I am glad that AI provides what you are looking for.
I'd still be interested if you have a specific point you disagree with in relation to what I wrote above and in particular, what we wrote in our little book (the link is above) specifically about the topic of this conversation.
But ask yourself: how many things have been expressed this way? For example, what about security? Business domain documentation? Performance? Architecture? Discovering APIs? etc
It's not that the idea is not useful. It's that it's incomplete. We should not get stuck on it.
orgmode is certainly interesting, but again, its goal is a (small) subset of what is achievable with GT :). And as you say, even that is hard for beginners.
> Lastly, it is a bold statement to say something like "we have discovered a new development methodology, and have designed this toolkit around that philosophy". Such a statement requires a ton of evidence that such a methodology is useful, and currently there simply is not enough.
I am well aware of what that statement says. I did not utter it in the first 10 years of this journey. But by now, I do believe we do have the evidence, and a good deal of it is even available publicly and freely. Of course, there is still this little issue of people actually taking the time to evaluate that evidence. If people are not going to look at the evidence, it's never going to be enough. And that's just fine because eventually, some people will look at it :).
No, AI is not Moldable Development. AI can help Moldable Development (mostly as an optimization).
Moldable Development is first and foremost about the interface. AI is an engine. The interface is the thing you interact through. Like the chat. Or the editor with chat abilities. That little layer is worth paying attention to. Because it will define how you think about your interactions with AI.
>The only problem is that they seem to get unwieldy after a certain point. The view of all the different tools / libraries that come with it at the end of the presentation shows that.
That view at the end does not show that they get unwieldy at all. It shows that the contextual tools were needed everywhere. If the cost of tools is so low that you can amortize the cost of a tool on the first use, you can literally throw them away after that first use. In fact that's the fate of most tools. Those thousands of tools that you can see in a GT distribution are those that proved to be reusable. Many more were not :)
There were many tools that showed some visualization. But what we try to show with GT is that there exists a way to tackle arbitrary problems. This is possible because we see the environment itself as being a language made out of visual and interactive operators that can be combined in many ways.
Indeed, we regard software engineering as being primarily decision making. This is a stark departure from the typical perception of software engineering as a construction activity.
Once you take this path, the tools are going to be different. So different that they will appear odd to most people used to the other point of view.

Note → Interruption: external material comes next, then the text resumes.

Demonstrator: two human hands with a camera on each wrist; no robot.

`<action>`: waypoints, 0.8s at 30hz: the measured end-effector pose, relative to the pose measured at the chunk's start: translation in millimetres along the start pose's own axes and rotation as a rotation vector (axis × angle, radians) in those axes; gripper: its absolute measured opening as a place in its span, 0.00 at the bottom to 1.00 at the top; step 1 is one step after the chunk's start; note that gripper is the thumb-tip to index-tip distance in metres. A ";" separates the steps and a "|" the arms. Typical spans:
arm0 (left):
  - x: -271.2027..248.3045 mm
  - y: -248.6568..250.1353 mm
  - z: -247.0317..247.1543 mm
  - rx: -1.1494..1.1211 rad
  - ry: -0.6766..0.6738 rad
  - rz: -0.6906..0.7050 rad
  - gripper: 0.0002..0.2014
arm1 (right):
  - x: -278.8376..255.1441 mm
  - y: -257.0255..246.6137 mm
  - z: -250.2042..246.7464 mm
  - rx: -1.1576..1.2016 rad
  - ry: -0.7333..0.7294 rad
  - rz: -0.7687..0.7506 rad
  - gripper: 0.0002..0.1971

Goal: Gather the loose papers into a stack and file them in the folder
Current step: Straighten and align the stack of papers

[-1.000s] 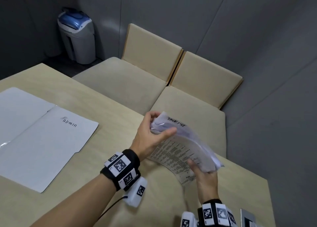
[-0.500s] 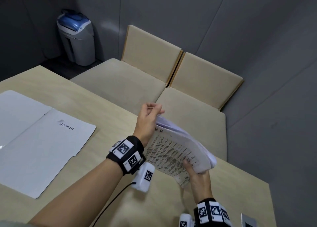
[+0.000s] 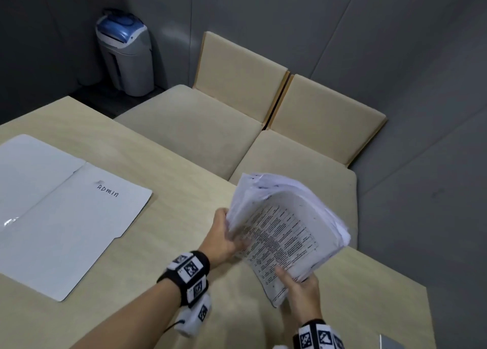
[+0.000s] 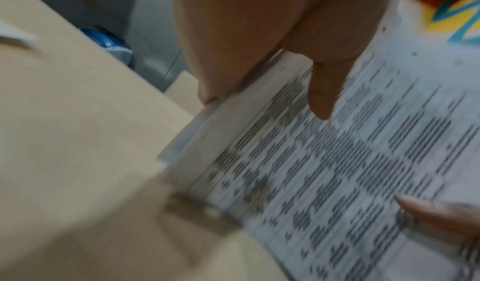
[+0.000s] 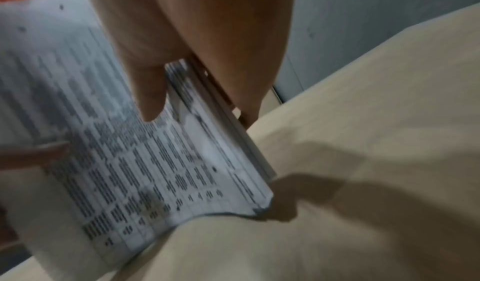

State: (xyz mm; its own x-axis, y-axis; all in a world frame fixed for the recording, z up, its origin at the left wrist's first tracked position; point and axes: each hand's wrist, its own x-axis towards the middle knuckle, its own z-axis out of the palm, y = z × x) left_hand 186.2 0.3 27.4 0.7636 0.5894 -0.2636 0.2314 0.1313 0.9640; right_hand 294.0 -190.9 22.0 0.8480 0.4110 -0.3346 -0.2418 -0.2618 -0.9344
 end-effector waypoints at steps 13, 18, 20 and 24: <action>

For example, a typical development environment will start with an editor. But editing should come after reading. So, that design is really not that ideal. Having the editing come at the end is perhaps more appropriate. And there are several other such consequences that stem from that original difference in points of view.
I am not sure why you are saying that I am not paying attention to how AI is impacting software development. I just pointed you to a chapter that shows that it's not a competitor at all. Moldable Development and GenAI are complementary :)
In GT, we have integration with LLMs as well, including programatic ways to create interfaces for it.
Well, I have seen reasonably important systems being written in Smalltalk, but these were not advertised too publicly because... well, they were considered a competitive advantage :).
Glamorous Toolkit is built in Smalltalk, but it is not intended for you to build systems using Smalltalk. It is a technology for building development environments for your systems. That's not quite the same. Oh, and we use it in corporate settings just fine, too :).
In the meantime, you can use Lepiter pages and program Python from there and inspect Python objects with inspector views defined either in Python or in Pharo :).
You seem to consider LLMs for their ability to generate code and consider it to be 10x an improvement over not using them.
Still, even assuming this is correct (which is not yet anywhere close to being certain), as long as there will be humans deciding what goes into production, decision making will be the bottleneck to address. If people rely on reading, it's too slow. Way too slow. If people only look at the system from outside, they will be making uninformed decisions.
GT works on all desktop OSes (and on Android). It works with Git for all sources. It can interoperate with the file system. It works with other runtimes like JS or Python. It works with the debugger adapter protocol to help accommodate other runtimes. It works with language servers, too. It even interoperates with an embedded webbrowser (through WebView on Mac and Windows) both ways.
I'd still be interested if you have a specific point you disagree with in relation to what I wrote above and in particular, what we wrote in our little book (the link is above) specifically about the topic of this conversation.